La industria del audio doméstico lleva años atrapada en una dicotomía cómoda: o montas un sistema tradicional con receptor AV, cables por las paredes y altavoces pasivos, o te conformas con una barra de sonido —por muy premium que sea— que simula envolvente mediante procesamiento psicoacústico. Sony ha decidido romper ese binomio con su Bravia Theater Trio, un sistema que llega en tres cajas discretas y promete Dolby Atmos y DTS:X reales sin un solo cable de altavoz cruzando el salón.

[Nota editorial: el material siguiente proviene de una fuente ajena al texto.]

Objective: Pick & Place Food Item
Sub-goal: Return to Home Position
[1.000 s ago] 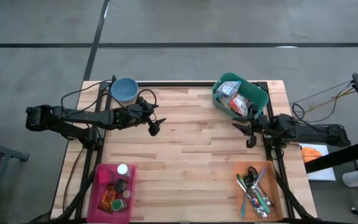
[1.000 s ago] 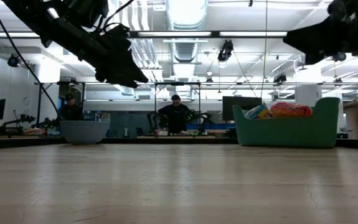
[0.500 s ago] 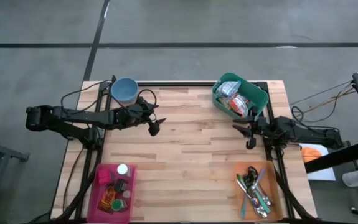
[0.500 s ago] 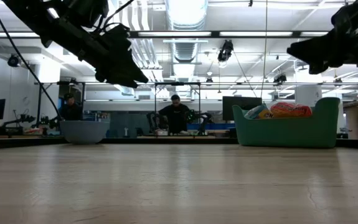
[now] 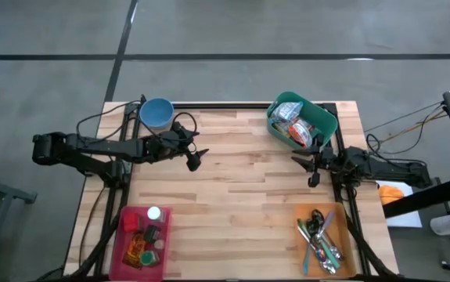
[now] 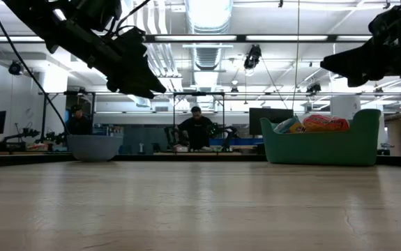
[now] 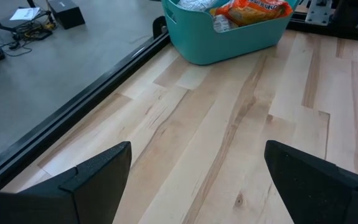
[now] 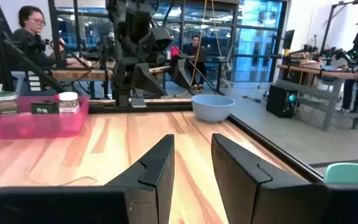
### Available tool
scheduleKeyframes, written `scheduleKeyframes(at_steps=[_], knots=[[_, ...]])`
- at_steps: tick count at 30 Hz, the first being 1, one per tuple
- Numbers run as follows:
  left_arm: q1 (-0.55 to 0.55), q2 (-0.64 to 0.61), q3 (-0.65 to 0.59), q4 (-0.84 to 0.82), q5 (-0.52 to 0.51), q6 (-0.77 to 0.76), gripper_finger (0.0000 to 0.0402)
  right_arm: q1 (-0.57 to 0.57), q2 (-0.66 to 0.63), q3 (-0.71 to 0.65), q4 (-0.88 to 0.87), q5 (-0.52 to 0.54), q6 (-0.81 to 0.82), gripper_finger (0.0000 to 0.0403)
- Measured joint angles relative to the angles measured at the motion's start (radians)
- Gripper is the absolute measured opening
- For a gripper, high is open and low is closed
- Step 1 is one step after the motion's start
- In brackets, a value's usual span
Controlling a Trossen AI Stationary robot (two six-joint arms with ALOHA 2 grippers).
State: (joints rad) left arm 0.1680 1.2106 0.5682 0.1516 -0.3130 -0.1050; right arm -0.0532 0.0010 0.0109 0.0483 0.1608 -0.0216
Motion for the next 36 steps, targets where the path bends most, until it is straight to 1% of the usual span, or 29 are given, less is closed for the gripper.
scheduleKeyframes(at_steps=[5,10,12,16,19,21,23,27,30,33,36], knots=[[0.0,0.0,0.006,0.024,0.0,0.023,0.0372,0.0,0.001,0.0,-0.001,0.0,0.002,0.0104],[0.0,0.0,0.001,0.0,0.0,0.019,0.0372,0.0,0.0,0.0,-0.001,-0.001,0.003,0.0104],[-0.001,0.0,0.001,0.001,0.002,-0.047,0.0372,0.0,0.001,0.0,-0.001,-0.001,0.003,0.0104],[-0.005,-0.005,-0.006,0.072,0.0,-0.049,0.0372,0.0,0.001,0.0,-0.004,-0.001,0.007,0.0104],[-0.019,-0.028,-0.048,0.126,0.035,-0.021,0.0372,0.0,0.001,0.0,-0.019,-0.003,0.022,0.0104],[-0.021,-0.066,-0.101,0.165,0.057,-0.02,0.0372,0.0,0.002,0.0,-0.02,-0.004,0.027,0.0104],[-0.019,-0.118,-0.167,0.206,0.054,-0.044,0.0372,0.0,0.001,0.0,-0.02,-0.004,0.027,0.0104],[-0.02,-0.25,-0.321,0.3,0.056,-0.076,0.0372,0.0,0.002,0.0,-0.02,-0.004,0.024,0.0104],[-0.019,-0.361,-0.419,0.317,0.055,-0.091,0.0372,0.0,0.001,0.0,-0.019,-0.004,0.023,0.0104],[-0.019,-0.461,-0.476,0.318,0.064,-0.109,0.0372,0.0,0.001,0.0,-0.016,-0.004,0.023,0.0104],[-0.019,-0.535,-0.511,0.319,0.111,-0.083,0.0372,0.0,0.001,0.0,-0.016,-0.004,0.023,0.0104]])
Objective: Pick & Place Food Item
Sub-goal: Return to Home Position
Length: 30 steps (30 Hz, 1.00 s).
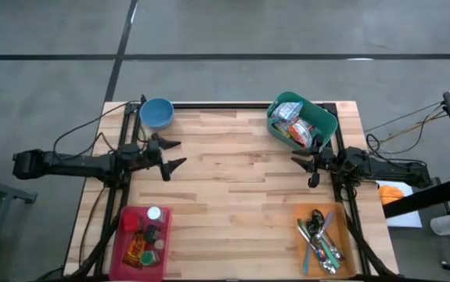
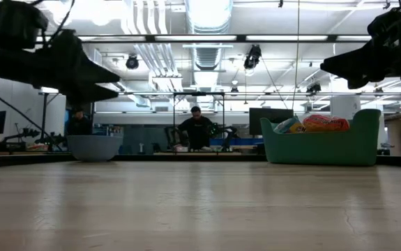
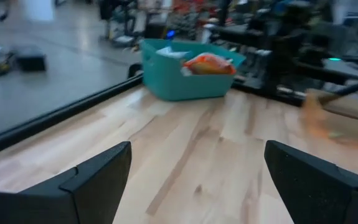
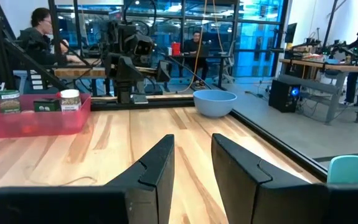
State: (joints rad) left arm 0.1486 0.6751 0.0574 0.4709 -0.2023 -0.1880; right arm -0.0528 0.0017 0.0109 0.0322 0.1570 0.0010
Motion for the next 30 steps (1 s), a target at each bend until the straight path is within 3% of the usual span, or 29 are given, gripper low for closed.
scheduleKeyframes(at_steps=[6,11,21,25,30], knots=[[0.001,-0.14,-0.053,-0.007,0.033,0.063,0.0372,0.0,0.0,0.0,-0.001,0.0,0.0,0.0104],[0.001,-0.256,-0.053,-0.111,0.09,0.103,0.0372,0.0,0.0,0.0,-0.002,0.0,0.0,0.0104],[0.001,-0.544,-0.054,-0.395,0.07,0.111,0.0372,0.0,0.0,0.0,-0.003,0.0,0.0,0.0104],[0.002,-0.669,-0.054,-0.435,0.09,0.154,0.0372,0.0,0.0,0.0,-0.003,0.0,0.0,0.0104],[0.002,-0.653,-0.055,-0.443,0.119,0.178,0.0372,0.0,0.001,0.0,-0.004,0.0,0.0,0.0104]])
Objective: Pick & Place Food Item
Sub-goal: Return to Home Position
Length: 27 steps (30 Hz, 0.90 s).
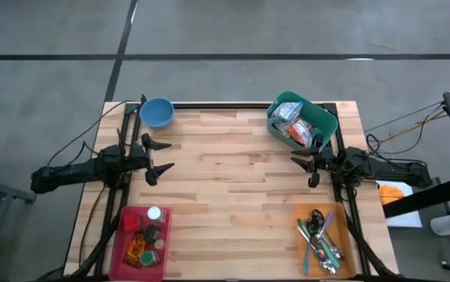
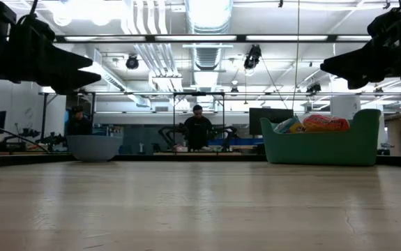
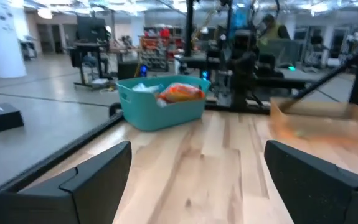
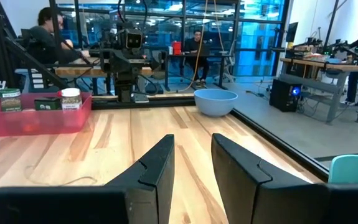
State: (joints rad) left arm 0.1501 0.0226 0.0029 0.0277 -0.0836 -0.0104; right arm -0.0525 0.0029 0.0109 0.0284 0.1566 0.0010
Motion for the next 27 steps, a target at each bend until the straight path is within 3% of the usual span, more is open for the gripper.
scheduleKeyframes(at_steps=[27], knots=[[0.0,0.007,-0.001,-0.003,0.017,0.001,0.0372,0.0,0.0,0.0,0.0,0.0,0.034,0.0104]])
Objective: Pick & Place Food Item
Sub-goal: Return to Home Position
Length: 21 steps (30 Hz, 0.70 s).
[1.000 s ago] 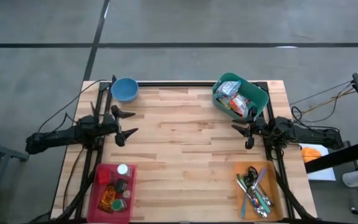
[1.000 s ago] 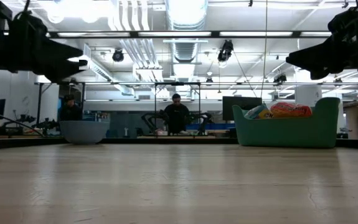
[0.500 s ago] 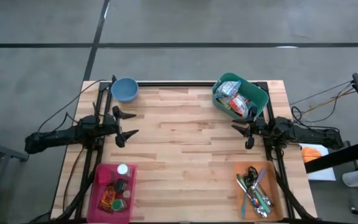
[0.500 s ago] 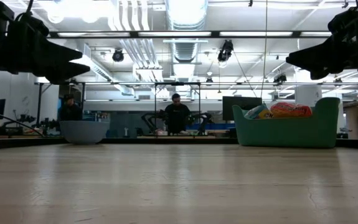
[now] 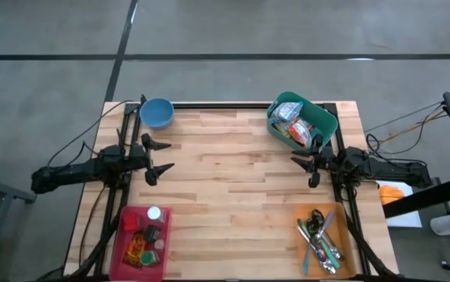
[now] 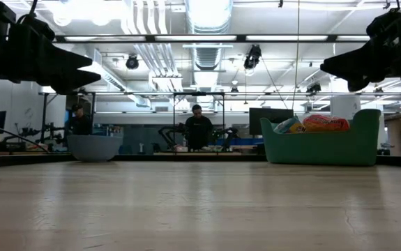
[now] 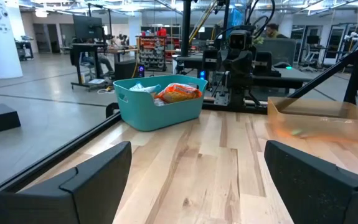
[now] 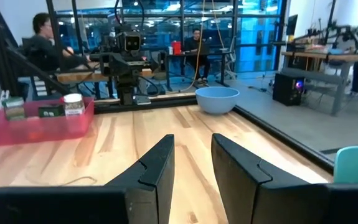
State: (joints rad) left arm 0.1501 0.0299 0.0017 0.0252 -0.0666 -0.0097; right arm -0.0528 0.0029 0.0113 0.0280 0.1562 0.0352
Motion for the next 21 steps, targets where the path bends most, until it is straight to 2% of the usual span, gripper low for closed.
scheduleKeyframes(at_steps=[7,21], knots=[[0.0,0.0,0.0,0.0,0.0,-0.062,0.0372,0.0,0.0,0.0,0.0,0.0,0.093,0.0104],[0.0,0.0,0.0,0.0,0.0,-0.073,0.0372,0.0,0.0,0.0,0.0,0.0,0.093,0.0104]])
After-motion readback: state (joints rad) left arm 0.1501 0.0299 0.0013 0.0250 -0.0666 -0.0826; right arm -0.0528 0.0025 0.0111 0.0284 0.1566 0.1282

El concepto es tan simple como arriesgado: dos torres delanteras que integran tweeter, mid-range y woofers en configuración 3.1 cada una, más un subwoofer inalámbrico que baja hasta los 30 Hz. Nada de receptor externo, nada de calibración manual con micrófono, nada de HDMI eARC obligatorio hacia el TV. El procesamiento, la amplificación (hasta 500 W totales según ficha) y la gestión de latencia ocurren dentro de las propias torres mediante un chip dedicado y conexión Wi-Fi 6 de baja latencia propietaria. El TV —preferiblemente un Bravia XR para aprovechar Acoustic Center Sync— actúa como canal central físico, completando un 5.1.2 virtual que, en pruebas reales, convence más de lo que el papel sugiere.

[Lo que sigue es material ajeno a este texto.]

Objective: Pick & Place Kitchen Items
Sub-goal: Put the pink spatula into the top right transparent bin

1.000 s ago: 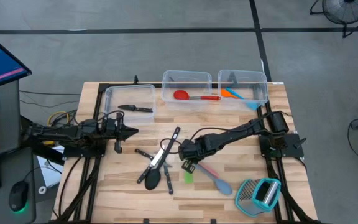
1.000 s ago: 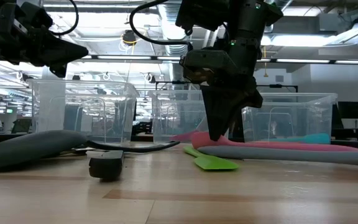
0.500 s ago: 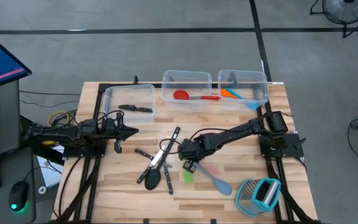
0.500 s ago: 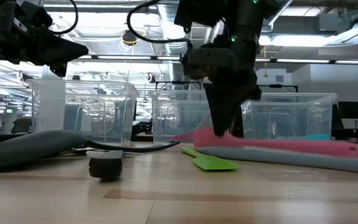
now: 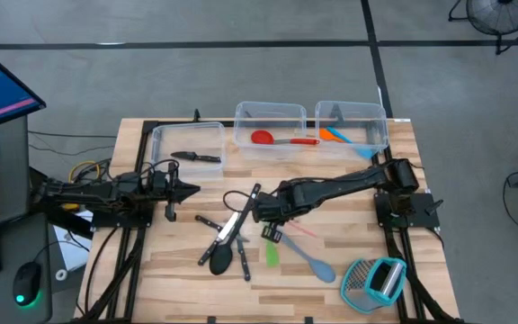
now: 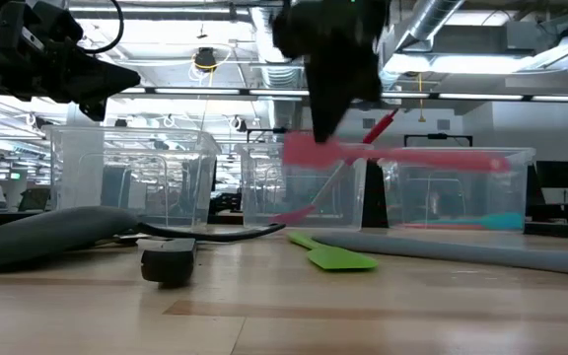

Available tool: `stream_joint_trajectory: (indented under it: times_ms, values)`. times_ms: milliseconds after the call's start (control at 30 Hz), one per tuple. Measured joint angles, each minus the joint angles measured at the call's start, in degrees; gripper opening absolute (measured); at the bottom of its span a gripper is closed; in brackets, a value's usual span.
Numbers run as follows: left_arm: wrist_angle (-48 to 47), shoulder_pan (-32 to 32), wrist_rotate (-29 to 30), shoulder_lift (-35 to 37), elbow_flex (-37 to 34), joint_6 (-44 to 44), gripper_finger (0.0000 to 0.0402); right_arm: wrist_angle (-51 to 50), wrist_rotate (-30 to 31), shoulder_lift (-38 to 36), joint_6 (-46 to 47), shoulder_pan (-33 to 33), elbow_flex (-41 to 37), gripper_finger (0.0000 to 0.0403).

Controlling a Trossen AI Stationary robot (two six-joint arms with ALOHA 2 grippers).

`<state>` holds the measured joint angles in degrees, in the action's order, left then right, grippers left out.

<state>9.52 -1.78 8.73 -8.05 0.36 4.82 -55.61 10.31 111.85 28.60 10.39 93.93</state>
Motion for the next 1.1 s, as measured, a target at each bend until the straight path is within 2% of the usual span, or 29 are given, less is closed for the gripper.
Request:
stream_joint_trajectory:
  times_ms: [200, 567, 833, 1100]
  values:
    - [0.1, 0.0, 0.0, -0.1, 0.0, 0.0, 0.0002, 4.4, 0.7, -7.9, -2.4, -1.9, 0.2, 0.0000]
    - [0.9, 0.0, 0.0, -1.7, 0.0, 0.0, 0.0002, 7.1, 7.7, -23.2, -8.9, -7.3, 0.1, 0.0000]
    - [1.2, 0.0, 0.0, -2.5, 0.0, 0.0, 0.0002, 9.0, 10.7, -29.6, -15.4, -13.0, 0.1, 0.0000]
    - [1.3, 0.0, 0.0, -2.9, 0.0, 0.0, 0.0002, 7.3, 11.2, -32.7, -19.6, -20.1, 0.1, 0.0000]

El salto respecto a Sonos —referencia obligada en audio inalámbrico premium— no es solo de formato. El Arc + Sub + Era 300 como surrounds cuesta más, exige la app Sonos para todo y sigue dependiendo de psicoacústica para la altura. Sony apuesta por drivers físicos que disparan hacia el techo en cada torre, y la diferencia en precisión posicional —especialmente en efectos overhead como lluvia o aviones— es palpable. A cambio, pierdes el ecosistema multiroom maduro de Sonos, AirPlay 2 nativo y la facilidad de expansión modular. Es un trade-off claro: pureza cinematográfica frente a versatilidad doméstica.

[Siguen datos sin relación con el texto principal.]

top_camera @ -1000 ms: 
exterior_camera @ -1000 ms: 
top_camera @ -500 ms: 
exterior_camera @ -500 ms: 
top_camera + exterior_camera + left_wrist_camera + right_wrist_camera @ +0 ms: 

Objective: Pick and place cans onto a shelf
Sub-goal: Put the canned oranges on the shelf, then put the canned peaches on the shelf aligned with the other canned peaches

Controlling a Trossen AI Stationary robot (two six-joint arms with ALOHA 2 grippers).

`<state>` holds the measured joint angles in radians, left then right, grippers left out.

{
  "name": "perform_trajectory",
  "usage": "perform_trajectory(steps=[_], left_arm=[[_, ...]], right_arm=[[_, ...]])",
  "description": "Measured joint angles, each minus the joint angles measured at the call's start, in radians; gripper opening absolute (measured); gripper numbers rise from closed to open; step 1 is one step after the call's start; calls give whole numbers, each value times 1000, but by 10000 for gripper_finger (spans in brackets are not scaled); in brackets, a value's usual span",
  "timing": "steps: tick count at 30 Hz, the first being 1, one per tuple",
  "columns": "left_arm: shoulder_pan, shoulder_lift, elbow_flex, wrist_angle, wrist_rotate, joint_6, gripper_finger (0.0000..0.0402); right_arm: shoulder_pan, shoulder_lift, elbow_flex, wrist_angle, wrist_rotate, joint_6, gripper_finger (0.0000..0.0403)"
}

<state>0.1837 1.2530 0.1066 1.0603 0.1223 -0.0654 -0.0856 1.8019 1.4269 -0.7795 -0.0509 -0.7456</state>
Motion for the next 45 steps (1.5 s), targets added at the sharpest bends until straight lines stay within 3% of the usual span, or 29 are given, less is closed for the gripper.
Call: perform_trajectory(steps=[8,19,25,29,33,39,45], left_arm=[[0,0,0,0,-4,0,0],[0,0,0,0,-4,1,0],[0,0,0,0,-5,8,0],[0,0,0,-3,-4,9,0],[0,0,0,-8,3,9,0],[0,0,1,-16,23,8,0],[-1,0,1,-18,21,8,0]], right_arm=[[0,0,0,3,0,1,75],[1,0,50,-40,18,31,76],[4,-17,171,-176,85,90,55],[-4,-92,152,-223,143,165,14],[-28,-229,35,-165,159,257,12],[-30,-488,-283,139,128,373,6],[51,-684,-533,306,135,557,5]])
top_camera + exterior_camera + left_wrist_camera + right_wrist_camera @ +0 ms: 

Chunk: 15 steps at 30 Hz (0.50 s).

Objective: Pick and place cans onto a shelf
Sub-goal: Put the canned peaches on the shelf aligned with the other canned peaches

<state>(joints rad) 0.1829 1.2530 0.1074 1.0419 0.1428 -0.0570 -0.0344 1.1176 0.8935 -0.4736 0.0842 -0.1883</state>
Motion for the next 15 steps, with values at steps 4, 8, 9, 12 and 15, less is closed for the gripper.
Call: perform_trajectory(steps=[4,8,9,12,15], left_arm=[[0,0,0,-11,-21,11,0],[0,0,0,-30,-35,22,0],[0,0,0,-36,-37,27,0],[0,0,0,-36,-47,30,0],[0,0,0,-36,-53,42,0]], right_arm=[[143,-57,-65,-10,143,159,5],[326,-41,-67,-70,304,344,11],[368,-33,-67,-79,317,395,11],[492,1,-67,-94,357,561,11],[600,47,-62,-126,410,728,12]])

Donde el Trio brilla es en la eliminación de fricción. La calibración automática mediante micrófonos integrados en las torres mide reflexiones de pared, distancia al sofá y respuesta del sub en 90 segundos. Funciona. El resultado es un escenario sonoro coherente, con diálogos anclados al centro de la pantalla —gracias al acoplamiento mecánico con el panel Bravia— y una separación de canales que sobrevive a posiciones de escucha no ideales. El subwoofer, por su parte, se integra sin el boom monótono de cajas cerradas baratas; su puerto bass-reflex trasero y DSP adaptativo evitan que la habitación se convierta en un resonador.
No todo es perfecto. La dependencia del ecosistema Bravia XR para el canal central físico limita el atractivo si tu TV es LG, Samsung o Panasonic —pierdes Acoustic Center Sync y el sistema recae en un central fantasma—. Tampoco hay entradas HDMI en las torres: todo pasa por eARC del TV, lo que obliga a que este sea el conmutador único. Y el precio —1.799€ en España— sitúa al Trio en tierra de nadie: más caro que un Sonos Arc + Sub Gen 3, más barato que un Denon AVR-X3800H + altavoces Monitor Audio de entrada, pero con una propuesta de valor distinta.
Lo relevante no es si el Trio vende miles de unidades, sino qué señala. Sony ha demostrado que la amplificación Clase D de alta eficiencia, el DSP de baja latencia y la conectividad Wi-Fi 6E permiten desplazar la inteligencia del receptor a los propios altavoces sin penalty audible. Otros seguirán ese camino —Samsung con su Wireless Dolby Atmos, LG con Wow Orchestra— y el receptor AV tradicional se convertirá en nicho para entusiastas de dos canales o instaladores profesionales. La innovación en home theater ya no está en añadir más canales HDMI 2.1, sino en quitar cajas, cables y menús de configuración sin sacrificar fidelidad. El Bravia Theater Trio es, hoy por hoy, la demostración más convincente de que el futuro del cine en casa es inalámbrico, activo y centrado en la experiencia —no en la especificación—. Y eso, para un sector que llevaba una década iterando sobre lo mismo, es la mejor noticia posible.